Repeat word for word the lines from the top of the records through the line containing "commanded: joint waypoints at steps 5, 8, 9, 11", and skip the pictures.

━━━━━ Records supplied

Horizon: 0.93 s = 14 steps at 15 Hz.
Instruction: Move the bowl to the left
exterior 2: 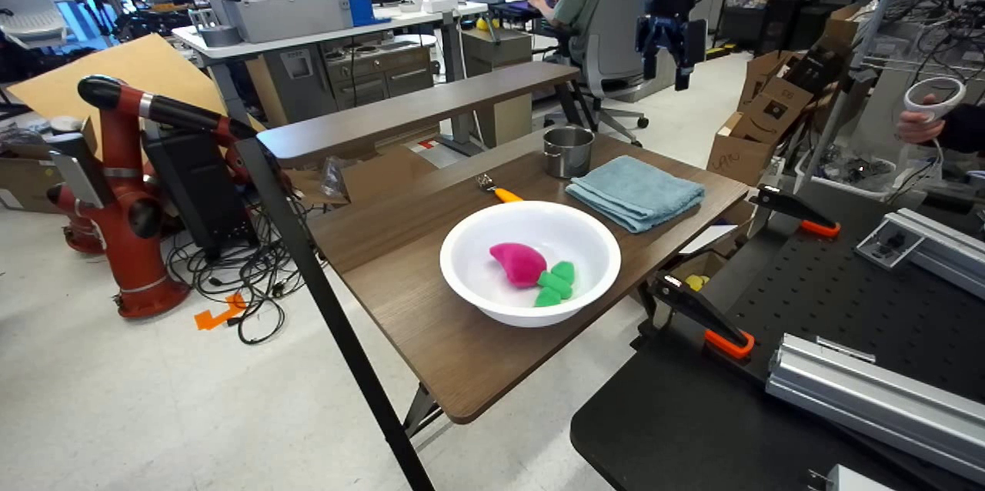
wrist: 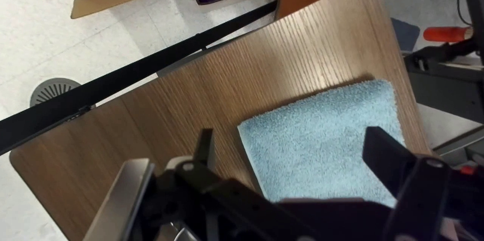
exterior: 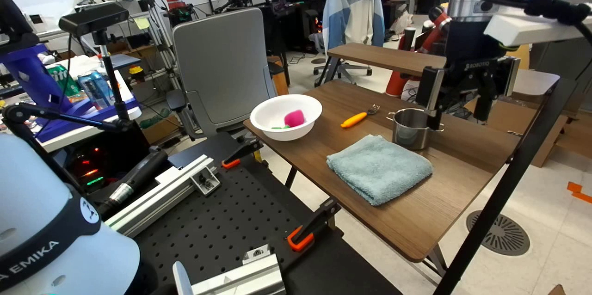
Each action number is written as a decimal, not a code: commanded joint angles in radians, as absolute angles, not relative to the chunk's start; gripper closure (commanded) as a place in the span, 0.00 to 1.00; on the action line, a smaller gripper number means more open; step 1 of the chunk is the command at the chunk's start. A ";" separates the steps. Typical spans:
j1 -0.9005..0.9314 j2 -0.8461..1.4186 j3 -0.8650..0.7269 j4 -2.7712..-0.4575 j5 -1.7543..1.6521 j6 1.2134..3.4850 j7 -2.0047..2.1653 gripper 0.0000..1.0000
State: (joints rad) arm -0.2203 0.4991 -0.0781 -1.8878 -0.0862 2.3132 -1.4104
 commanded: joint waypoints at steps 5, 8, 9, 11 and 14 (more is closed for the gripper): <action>-0.230 0.669 -0.065 -1.702 -0.181 2.329 -1.480 0.00; -0.225 0.740 -0.064 -1.610 -0.189 2.339 -1.464 0.00; -0.223 0.761 -0.062 -1.584 -0.190 2.346 -1.461 0.00; -0.219 0.804 -0.059 -1.537 -0.195 2.353 -1.459 0.00; -0.212 0.866 -0.055 -1.476 -0.195 2.351 -1.451 0.00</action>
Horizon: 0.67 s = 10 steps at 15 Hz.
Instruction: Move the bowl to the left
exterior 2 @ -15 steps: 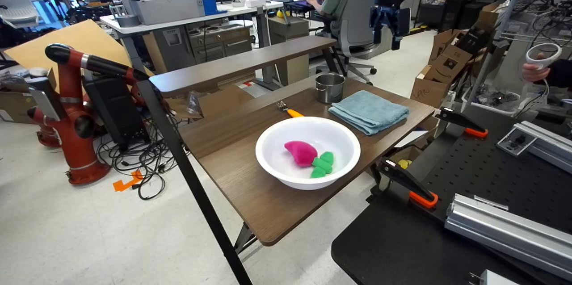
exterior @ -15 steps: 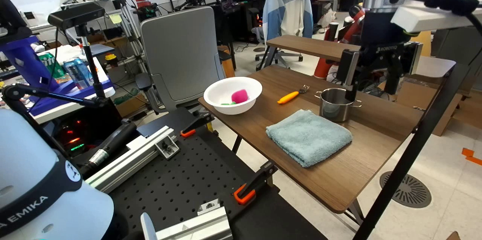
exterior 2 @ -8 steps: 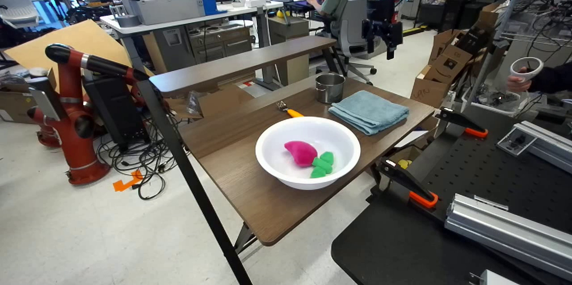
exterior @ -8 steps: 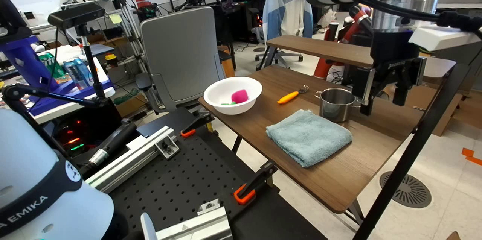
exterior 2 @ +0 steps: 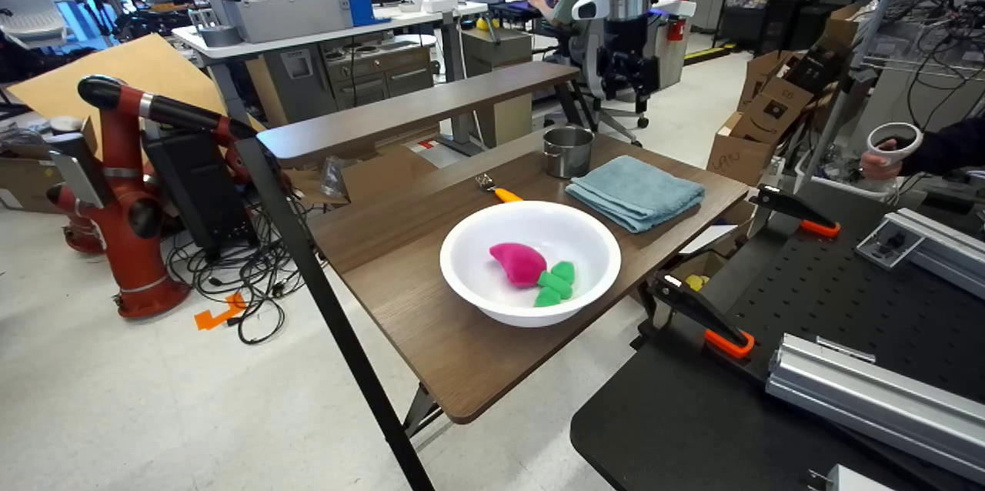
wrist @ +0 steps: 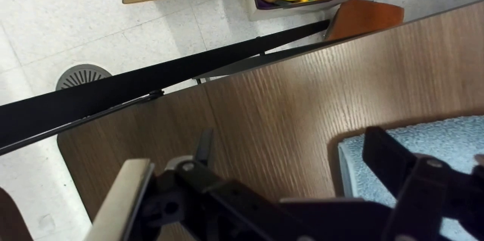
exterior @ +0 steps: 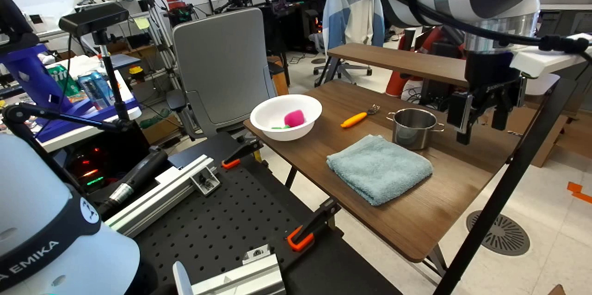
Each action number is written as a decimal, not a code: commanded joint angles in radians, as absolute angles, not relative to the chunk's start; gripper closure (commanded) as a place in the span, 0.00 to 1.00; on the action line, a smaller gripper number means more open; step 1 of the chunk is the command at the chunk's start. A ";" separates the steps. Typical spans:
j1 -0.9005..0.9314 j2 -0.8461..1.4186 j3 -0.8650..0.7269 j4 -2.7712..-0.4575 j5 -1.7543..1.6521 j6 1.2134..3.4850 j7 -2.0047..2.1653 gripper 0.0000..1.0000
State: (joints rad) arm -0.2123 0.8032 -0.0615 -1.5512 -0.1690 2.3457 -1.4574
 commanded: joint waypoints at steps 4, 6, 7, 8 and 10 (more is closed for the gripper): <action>-0.184 0.933 -0.062 -1.417 -0.210 2.367 -1.430 0.00; -0.164 0.965 -0.067 -1.390 -0.222 2.367 -1.418 0.00; -0.152 0.976 -0.069 -1.378 -0.230 2.361 -1.412 0.00; -0.143 0.989 -0.069 -1.367 -0.241 2.361 -1.409 0.00; -0.123 1.007 -0.068 -1.352 -0.261 2.358 -1.402 0.00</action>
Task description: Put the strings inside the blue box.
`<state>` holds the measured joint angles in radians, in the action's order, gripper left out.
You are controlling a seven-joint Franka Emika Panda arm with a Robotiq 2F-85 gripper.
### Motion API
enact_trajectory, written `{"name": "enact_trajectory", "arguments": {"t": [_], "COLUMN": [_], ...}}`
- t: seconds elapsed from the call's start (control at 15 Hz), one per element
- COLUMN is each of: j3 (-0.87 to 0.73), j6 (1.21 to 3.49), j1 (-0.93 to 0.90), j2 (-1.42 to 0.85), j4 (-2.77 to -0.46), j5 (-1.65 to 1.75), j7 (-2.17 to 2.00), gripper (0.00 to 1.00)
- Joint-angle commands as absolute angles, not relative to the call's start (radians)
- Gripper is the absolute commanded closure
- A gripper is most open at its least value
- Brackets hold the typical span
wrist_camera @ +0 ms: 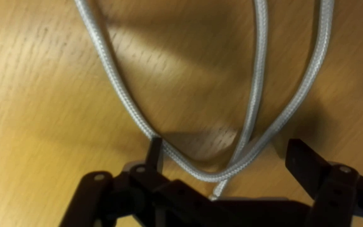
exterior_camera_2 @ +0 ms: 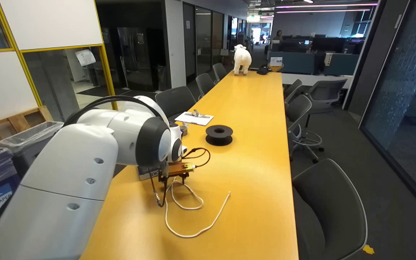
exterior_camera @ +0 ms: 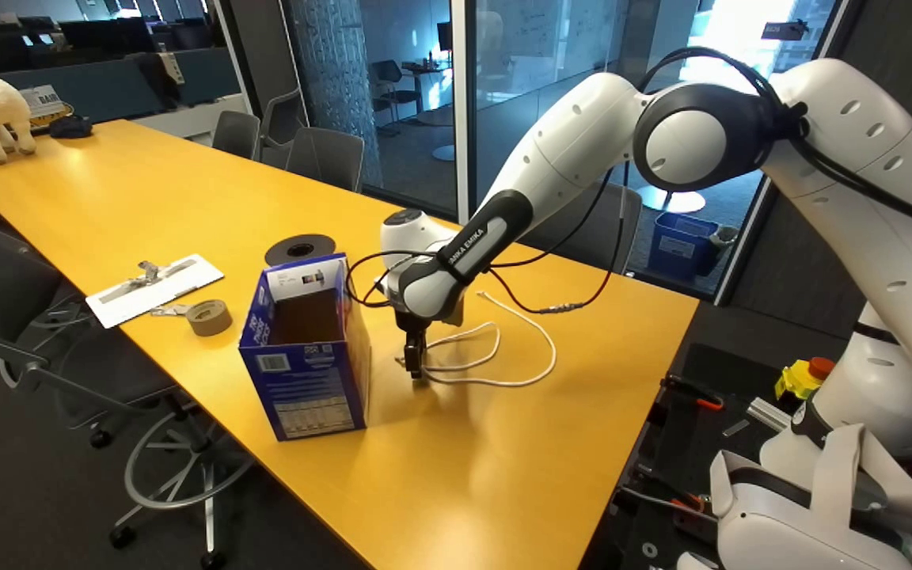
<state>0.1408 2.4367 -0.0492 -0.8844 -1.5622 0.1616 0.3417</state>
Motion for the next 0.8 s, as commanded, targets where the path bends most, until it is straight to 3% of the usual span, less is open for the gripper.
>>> {"name": "enact_trajectory", "arguments": {"t": [0.0, 0.47, 0.53, 0.6, 0.73], "j3": [0.114, 0.097, 0.095, 0.095, 0.093], "j6": [2.476, 2.459, 2.453, 2.449, 2.435], "j1": [-0.076, -0.094, -0.095, -0.095, -0.096], "j2": [-0.885, -0.882, -0.883, -0.883, -0.883], "j4": [-1.572, -1.572, -1.57, -1.569, -1.567], "j5": [0.172, 0.178, 0.178, 0.178, 0.177], "j7": [0.305, 0.278, 0.276, 0.276, 0.27], "gripper": [0.0, 0.0, 0.06, 0.26, 0.31]}}
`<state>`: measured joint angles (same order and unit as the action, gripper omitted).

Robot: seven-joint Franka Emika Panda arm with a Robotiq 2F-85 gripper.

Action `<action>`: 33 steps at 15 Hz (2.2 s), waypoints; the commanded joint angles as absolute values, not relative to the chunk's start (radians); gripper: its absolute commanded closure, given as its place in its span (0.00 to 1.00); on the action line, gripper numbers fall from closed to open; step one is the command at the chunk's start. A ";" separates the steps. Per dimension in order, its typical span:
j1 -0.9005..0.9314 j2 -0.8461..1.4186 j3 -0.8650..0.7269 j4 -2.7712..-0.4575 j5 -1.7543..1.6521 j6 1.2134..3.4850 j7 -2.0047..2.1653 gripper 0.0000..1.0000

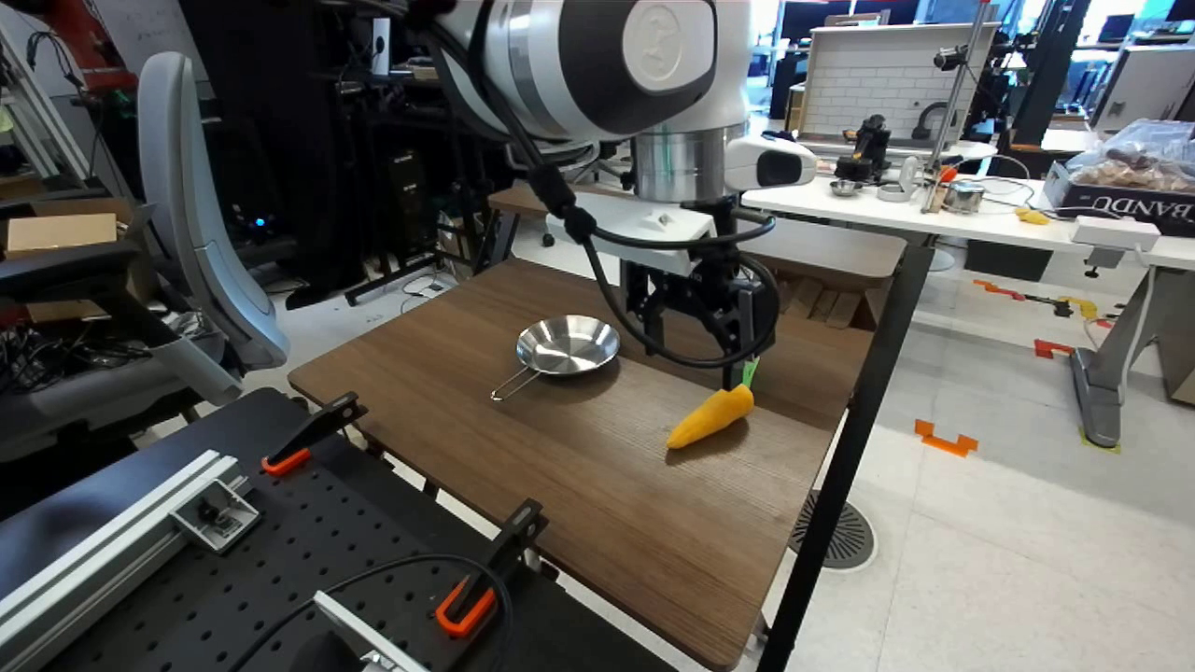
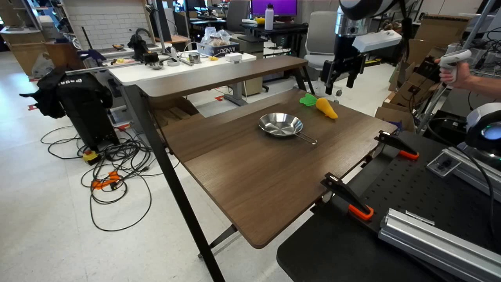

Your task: Put the carrot plushie in the pan

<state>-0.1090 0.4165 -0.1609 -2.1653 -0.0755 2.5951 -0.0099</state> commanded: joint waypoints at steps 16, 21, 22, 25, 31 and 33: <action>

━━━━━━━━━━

Response to this task:
Horizon: 0.93 s = 14 steps at 15 Hz.
Instruction: Move the bowl to the left
exterior 2: 
wrist: 
exterior: 
Each action number is written as a decimal, not a code: commanded joint angles in radians, as absolute angles, not relative to the chunk's start; gripper closure (commanded) as a place in the span, 0.00 to 1.00; on the action line, a smaller gripper number means more open; step 1 of the chunk is the command at the chunk's start. A ";" separates the steps. Typical spans:
j1 -0.9005..0.9314 j2 -0.8461..1.4186 j3 -0.8650..0.7269 j4 -2.7712..-0.4575 j5 -1.7543..1.6521 j6 1.2134..3.4850 j7 -2.0047..2.1653 gripper 0.0000..1.0000
State: (joints rad) arm -0.2203 0.4991 -0.0781 -1.8878 -0.0862 2.3132 -1.4104
 commanded: joint waypoints at steps 5, 8, 9, 11 and 14 (more is closed for the gripper): <action>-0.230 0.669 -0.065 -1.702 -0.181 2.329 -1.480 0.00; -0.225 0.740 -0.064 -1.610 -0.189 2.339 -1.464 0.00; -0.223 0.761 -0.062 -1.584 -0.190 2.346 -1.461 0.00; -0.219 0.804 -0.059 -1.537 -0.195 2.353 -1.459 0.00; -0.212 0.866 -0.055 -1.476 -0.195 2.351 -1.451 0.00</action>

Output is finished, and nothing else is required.